Trudeau’s anti-Russia actions have drawn rare, yet quite blunt criticism from Europe. Germany is not happy with Ottawa’s anti-Moscow moves, and resultantly, Olaf Scholz is in no mood to go easy on Justin Trudeau in the next G7 meeting slated to be held later this month.
When Justin Trudeau decided to withhold delivery of gas turbines to Russia earlier this month, what he expected was a pat on the back from Canada’s European allies. However, the response from Europe was the exact opposite—Canada’s anti-Russia move ended up infuriating key European powers in epic proportions. And now, Canada stands the risk of jeopardizing its healthy diplomatic relations with the European Union.
Canada aggravates crisis in Europe
This all started with Canada impounding Russia-owned gas turbines this month. The move was aimed at paralyzing Russia’s gas supplies to Europe since the gas turbines were supposed to be used by Russia to pump gas into European pipelines.

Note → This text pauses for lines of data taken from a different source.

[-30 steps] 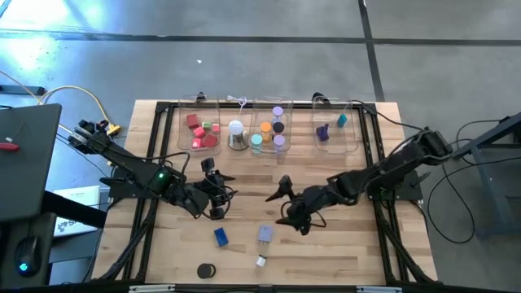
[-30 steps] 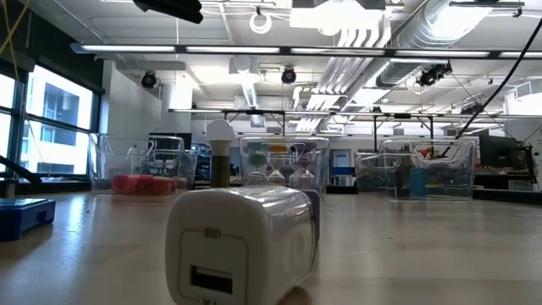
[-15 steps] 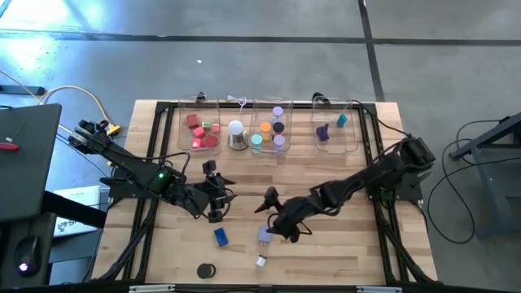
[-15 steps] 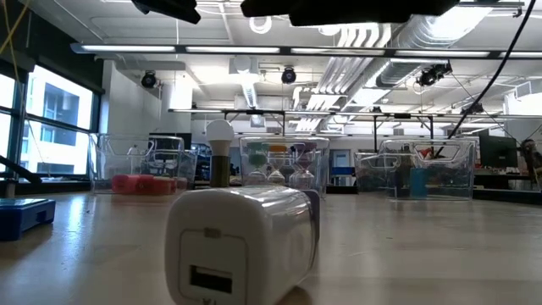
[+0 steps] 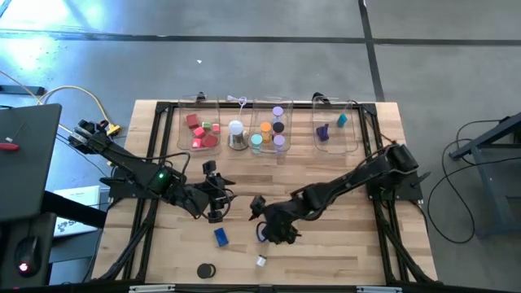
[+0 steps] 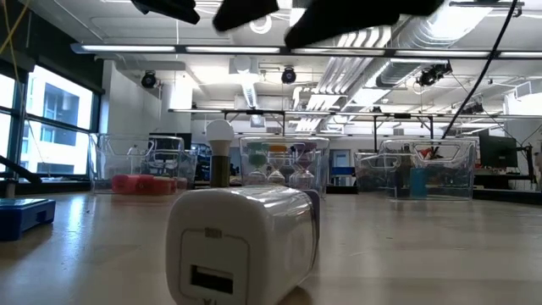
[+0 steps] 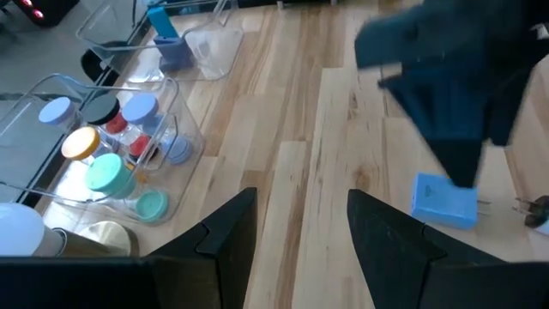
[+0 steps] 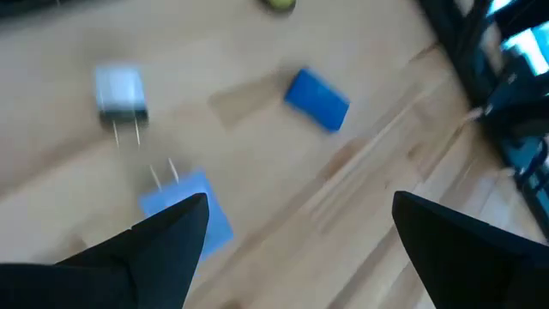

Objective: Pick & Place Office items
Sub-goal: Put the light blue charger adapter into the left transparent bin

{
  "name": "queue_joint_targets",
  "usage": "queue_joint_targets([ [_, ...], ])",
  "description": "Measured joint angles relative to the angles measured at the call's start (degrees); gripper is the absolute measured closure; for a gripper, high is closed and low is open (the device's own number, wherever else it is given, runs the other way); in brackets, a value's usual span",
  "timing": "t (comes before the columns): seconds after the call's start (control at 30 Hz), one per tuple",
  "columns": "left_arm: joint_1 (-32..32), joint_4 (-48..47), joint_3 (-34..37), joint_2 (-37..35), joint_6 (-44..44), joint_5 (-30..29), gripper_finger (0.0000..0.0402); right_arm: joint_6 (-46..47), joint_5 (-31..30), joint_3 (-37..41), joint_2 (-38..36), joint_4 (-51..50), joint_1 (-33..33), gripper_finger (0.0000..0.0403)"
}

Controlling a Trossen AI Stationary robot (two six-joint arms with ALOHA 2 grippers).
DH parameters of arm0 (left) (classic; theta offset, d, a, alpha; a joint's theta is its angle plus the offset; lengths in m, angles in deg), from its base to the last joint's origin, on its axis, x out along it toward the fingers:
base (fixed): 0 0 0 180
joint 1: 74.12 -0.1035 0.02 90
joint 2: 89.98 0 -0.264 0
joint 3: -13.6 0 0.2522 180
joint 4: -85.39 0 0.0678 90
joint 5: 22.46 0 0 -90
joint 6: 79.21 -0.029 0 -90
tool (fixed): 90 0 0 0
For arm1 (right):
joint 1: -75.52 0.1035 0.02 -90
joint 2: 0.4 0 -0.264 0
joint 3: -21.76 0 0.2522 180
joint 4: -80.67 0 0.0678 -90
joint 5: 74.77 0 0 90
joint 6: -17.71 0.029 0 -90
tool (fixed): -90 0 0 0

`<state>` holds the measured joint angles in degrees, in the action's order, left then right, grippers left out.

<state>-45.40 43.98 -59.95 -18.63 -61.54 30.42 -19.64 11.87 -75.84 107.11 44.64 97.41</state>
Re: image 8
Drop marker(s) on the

Germany’s Siemens Energy company had previously received these turbines for repairing and servicing. Subsequently, the Trudeau government invoked sanctions on Russia to block the delivery of these turbines back to Moscow.

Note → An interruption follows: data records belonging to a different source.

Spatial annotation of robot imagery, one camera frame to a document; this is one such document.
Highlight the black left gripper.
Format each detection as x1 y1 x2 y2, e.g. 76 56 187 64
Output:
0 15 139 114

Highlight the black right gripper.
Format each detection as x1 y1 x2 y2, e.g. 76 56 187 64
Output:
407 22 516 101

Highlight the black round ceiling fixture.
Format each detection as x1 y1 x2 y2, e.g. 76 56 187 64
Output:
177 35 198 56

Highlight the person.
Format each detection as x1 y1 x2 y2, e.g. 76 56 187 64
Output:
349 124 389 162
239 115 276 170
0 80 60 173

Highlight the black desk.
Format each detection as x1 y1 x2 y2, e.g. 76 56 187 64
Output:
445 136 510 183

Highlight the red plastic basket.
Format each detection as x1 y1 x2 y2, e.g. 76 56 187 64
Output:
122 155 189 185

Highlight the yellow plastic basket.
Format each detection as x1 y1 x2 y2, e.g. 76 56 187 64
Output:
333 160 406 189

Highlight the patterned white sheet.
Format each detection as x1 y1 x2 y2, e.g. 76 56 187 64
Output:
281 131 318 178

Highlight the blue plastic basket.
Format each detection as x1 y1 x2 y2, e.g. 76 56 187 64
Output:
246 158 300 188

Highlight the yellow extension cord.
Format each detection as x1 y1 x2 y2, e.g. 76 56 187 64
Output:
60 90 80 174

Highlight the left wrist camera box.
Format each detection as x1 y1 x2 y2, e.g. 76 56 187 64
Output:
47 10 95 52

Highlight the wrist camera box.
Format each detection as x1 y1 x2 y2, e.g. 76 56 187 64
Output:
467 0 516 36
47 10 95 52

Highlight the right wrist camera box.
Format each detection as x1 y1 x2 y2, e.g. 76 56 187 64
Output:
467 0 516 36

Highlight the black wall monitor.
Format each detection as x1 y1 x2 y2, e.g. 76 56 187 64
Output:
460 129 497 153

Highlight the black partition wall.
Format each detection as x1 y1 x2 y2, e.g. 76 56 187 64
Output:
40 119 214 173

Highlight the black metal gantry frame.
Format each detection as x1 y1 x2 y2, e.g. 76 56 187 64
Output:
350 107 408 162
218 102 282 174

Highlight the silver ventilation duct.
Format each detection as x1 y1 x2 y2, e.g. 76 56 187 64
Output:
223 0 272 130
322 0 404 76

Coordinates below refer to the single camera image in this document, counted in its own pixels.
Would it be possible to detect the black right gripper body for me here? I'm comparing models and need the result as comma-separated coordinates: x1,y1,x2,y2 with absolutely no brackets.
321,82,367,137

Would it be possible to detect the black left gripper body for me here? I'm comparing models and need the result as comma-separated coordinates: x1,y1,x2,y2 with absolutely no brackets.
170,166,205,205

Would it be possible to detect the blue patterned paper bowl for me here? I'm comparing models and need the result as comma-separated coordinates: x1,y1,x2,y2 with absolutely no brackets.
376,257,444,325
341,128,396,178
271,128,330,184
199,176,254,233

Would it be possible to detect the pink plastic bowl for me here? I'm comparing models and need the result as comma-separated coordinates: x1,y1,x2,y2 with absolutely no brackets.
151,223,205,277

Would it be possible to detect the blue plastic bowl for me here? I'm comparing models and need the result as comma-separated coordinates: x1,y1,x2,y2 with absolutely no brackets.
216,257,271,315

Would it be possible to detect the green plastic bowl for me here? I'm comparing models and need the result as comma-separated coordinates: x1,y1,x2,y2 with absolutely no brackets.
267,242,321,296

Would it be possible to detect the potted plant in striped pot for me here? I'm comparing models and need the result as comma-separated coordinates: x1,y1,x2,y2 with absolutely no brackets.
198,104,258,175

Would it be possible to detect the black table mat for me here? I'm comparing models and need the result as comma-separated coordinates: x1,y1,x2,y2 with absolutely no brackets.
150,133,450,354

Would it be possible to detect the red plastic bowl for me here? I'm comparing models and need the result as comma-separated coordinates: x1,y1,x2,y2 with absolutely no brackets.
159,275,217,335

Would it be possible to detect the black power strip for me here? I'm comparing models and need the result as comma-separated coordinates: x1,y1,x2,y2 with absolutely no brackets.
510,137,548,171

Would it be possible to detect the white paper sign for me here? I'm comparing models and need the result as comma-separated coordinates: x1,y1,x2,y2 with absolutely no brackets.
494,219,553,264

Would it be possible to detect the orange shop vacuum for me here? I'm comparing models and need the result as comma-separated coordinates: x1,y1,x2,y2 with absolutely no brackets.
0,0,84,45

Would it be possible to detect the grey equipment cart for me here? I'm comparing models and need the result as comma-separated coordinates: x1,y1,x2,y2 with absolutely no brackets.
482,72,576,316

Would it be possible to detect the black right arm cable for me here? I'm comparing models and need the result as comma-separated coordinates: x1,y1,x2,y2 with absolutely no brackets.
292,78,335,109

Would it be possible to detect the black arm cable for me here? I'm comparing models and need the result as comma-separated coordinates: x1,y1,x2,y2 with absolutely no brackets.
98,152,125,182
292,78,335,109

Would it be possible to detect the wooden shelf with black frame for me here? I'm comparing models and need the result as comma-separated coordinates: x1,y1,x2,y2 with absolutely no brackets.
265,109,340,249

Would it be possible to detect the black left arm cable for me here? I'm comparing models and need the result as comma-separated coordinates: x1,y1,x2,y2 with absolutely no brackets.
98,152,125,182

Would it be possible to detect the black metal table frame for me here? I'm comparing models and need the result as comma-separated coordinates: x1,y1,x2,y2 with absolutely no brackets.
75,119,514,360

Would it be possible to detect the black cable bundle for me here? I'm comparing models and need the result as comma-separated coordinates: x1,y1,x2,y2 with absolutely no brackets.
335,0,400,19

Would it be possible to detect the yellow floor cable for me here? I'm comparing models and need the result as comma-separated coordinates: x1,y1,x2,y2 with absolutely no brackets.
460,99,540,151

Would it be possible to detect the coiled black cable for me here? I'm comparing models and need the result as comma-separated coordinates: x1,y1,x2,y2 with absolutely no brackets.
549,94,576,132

Now, this move by Canada to inflict damage on the Russian economy has exacerbated the gas crisis in the European Union. Citing technical issues, Russia has already cut down gas flows via the Nord Stream 1 pipeline to Germany by 60%. On Wednesday, Russia’s Gazprom said that flows were at 67 million cubic meters per day instead of 167 million cubic meters.
Russia pins blame of gas crisis on Canada
Russia’s deputy Prime Minister Alexander Novak said that Moscow was willing to provide Europe with required gas but, he says, “it’s necessary to create economic conditions and not close supplies politically.” In fact, the head of the International Energy Agency has also warned that Russia could completely turn off gas supplies to Europe before this winter citing ‘technical faults’.
So, a panic-stricken Europe is now directing all of its anger at Canada for pushing the bloc into a deeper gas crisis. TFI Global has learnt that the German government is fuming at the Trudeau government for withholding the delivery of the gas turbines. The Olaf Scholz administration is also expected to pile pressure on Trudeau in the upcoming G7 summit later this month. The message from Berlin is stern and striking—No one will be allowed to hurt the interests of the German economy in process of piling economic pressure on Russia.
Diplomatic tussle breaks out between EU and Canada
Canada’s Global News reported that even the Canadian government has acknowledged concerns expressed by its EU allies. Jonathan Wilkinson, Canada’s Natural Resources Minister, on Wednesday said that “If you talk to the Germans, they are very, very concerned about” a decline in gas supplies allegedly caused by the missing turbine”. The minister added, “I’m sure it’ll come up at least in the corridors of the G7 … I wouldn’t hold my breath that we’re going to find a resolution before the end.”
European governments are worried that if gas supplies from Russia are not restored to previous levels, the Europeans would fall prey to ruthless bone-chilling weather by the end of the year. For the unaware, this is the storing-in period for Europe, where countries generally look forward to storing gas for the upcoming winters. This year, however, the trend is the exact opposite. They are forced to exploit gas reserves during the storing-in period, which means that they won’t have enough gas left in their reservoirs when winters would strike.
All in all, the reckless actions by the Trudeau government against Russia have now rocked the boat for the cordial trans-atlantic relations between Canada and the EU. Canada’s actions against Moscow have thus spectacularly backfired, and we could see Canada sooner than later walking back its anti-Russia position. Moreover, this episode has also smacked some sense into Europe that doing away with Russian energy would only prove suicidal for the bloc.